[[ Data shown, beginning ]]
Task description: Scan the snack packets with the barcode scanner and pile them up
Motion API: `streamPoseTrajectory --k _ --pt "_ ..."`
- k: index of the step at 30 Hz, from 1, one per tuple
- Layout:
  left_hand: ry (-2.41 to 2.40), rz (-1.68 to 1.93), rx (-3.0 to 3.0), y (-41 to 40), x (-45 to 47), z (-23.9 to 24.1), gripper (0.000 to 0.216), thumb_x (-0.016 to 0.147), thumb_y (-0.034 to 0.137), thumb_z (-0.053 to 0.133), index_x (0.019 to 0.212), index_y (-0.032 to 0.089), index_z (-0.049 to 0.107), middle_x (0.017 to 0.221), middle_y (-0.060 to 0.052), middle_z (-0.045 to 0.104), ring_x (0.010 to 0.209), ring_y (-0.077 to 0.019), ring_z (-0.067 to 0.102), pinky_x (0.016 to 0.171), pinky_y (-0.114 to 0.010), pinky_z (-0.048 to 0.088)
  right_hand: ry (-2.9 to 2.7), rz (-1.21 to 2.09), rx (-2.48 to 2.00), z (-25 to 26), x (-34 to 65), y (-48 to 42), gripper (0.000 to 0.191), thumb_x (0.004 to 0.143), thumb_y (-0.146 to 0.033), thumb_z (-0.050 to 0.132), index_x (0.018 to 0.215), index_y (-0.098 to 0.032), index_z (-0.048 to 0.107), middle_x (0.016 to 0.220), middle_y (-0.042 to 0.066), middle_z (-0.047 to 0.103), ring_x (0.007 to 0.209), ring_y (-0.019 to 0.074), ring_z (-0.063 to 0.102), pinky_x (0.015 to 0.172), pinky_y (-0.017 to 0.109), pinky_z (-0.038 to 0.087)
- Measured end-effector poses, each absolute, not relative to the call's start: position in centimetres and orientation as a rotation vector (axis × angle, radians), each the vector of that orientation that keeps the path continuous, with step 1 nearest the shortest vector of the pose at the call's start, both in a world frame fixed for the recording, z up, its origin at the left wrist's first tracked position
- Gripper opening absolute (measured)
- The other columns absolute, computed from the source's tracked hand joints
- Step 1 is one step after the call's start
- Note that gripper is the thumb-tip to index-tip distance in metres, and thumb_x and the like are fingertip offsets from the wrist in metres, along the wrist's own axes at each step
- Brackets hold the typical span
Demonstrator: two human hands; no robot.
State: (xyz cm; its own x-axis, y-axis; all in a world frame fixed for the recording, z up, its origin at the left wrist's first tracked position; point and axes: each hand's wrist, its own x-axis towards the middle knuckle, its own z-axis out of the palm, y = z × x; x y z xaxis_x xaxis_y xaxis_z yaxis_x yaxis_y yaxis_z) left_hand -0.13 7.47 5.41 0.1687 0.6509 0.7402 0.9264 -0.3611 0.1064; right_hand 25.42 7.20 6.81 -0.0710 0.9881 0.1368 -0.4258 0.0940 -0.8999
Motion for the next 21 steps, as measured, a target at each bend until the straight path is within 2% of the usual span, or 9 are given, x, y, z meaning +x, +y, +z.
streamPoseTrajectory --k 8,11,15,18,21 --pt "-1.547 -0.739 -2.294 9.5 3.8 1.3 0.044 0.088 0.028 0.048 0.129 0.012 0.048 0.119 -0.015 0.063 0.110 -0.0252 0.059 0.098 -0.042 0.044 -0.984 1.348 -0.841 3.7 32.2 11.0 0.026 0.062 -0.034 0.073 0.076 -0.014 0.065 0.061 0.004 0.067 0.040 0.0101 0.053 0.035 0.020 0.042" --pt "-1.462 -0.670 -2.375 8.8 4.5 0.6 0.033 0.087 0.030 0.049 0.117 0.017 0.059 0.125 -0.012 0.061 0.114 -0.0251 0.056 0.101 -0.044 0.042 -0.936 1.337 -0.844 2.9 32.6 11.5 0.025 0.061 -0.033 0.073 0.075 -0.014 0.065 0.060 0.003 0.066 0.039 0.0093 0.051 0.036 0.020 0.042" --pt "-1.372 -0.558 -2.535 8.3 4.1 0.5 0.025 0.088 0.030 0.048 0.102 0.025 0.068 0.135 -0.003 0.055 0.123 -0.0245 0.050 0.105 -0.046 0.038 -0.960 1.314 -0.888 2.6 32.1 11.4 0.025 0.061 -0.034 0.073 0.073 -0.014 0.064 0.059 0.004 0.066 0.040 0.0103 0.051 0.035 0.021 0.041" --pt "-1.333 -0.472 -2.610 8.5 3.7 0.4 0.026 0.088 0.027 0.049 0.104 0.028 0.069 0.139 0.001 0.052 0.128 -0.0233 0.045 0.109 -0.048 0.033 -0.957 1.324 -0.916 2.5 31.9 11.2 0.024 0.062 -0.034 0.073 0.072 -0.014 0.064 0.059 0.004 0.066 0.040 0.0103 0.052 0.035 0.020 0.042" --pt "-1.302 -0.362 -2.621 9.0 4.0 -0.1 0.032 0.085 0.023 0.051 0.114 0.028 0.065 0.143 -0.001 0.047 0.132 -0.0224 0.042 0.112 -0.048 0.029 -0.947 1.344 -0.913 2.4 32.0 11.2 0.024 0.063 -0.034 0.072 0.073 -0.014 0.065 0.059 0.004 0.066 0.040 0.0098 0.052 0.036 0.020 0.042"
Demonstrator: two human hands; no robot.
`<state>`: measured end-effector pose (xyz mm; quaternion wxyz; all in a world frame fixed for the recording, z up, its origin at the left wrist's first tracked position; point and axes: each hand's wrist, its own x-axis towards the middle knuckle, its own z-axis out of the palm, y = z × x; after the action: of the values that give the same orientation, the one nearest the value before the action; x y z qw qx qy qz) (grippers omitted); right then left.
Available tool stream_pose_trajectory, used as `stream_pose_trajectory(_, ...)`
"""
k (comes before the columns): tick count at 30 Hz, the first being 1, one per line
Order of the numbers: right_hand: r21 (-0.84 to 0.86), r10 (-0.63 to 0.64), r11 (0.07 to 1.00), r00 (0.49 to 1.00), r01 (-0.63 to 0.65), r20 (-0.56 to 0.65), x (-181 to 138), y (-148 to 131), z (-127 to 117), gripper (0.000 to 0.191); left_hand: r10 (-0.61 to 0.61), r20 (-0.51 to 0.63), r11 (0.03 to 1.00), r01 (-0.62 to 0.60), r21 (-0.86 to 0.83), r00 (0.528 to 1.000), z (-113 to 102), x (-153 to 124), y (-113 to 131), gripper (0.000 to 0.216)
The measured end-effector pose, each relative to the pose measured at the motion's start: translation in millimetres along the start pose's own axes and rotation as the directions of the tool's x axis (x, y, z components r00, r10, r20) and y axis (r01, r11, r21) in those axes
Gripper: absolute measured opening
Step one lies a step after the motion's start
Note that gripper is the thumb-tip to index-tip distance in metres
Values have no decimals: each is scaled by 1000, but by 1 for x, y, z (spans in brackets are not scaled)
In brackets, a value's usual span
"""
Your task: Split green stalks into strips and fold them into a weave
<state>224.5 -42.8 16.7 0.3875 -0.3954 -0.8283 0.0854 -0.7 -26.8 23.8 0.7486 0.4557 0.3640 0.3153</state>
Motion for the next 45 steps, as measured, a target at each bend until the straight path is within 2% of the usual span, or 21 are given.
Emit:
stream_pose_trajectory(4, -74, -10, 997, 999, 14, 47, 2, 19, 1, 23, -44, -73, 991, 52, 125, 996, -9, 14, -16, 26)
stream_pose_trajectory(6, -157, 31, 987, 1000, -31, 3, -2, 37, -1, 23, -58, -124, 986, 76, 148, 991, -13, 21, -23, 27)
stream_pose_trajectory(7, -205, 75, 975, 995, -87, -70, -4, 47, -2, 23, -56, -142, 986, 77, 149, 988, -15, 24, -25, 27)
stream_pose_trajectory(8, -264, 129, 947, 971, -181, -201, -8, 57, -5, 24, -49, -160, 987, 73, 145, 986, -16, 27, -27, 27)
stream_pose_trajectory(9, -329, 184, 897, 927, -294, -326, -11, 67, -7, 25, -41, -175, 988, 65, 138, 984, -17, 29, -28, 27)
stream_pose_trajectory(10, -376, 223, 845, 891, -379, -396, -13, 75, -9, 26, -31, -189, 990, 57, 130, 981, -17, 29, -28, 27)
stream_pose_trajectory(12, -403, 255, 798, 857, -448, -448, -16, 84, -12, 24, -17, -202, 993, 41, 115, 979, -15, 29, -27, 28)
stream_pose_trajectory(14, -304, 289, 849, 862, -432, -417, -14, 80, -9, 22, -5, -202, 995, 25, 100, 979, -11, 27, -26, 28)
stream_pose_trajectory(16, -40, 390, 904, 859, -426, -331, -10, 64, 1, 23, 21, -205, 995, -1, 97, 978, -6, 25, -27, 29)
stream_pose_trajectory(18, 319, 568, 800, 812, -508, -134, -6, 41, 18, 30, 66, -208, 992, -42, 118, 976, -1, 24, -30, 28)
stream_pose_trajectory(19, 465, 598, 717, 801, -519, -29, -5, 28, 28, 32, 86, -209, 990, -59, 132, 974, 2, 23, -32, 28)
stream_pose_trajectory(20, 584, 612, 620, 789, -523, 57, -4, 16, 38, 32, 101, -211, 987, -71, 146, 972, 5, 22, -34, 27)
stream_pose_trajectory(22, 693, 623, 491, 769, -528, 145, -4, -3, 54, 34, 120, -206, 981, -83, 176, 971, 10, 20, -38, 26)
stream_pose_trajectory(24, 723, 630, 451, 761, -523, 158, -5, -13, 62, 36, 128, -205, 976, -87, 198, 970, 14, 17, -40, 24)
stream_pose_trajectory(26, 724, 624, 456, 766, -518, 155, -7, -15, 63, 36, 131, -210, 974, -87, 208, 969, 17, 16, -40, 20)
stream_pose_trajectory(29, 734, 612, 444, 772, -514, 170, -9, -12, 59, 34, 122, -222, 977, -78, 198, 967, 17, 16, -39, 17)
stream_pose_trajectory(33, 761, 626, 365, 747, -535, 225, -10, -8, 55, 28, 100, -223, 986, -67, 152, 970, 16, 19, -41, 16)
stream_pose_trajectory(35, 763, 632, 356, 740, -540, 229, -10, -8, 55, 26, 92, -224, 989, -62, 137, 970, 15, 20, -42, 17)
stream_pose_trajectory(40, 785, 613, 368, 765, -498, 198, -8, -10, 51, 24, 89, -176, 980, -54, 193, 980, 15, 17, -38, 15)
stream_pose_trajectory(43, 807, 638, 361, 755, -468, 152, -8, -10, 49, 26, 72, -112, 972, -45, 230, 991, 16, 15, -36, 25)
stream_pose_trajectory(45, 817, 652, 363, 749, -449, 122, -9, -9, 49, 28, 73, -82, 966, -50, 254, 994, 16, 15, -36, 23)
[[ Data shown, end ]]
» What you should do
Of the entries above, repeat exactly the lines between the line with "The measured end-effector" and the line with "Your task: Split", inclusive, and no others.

» Exercise solution
The measured end-effector pose, each relative to the pose measured at the motion's start: translation in millimetres along the start pose's own axes and rotation as the directions of the tool's x axis (x, y, z components r00, r10, r20) and y axis (r01, r11, r21) in those axes
Gripper: absolute measured opening
Step one lies a step after the motion's start
Note that gripper is the thumb-tip to index-tip distance in metres
Values have no decimals: each is scaled by 1000, but by 1 for x, y, z (spans in brackets are not scaled)
In brackets, a value's usual span
"""
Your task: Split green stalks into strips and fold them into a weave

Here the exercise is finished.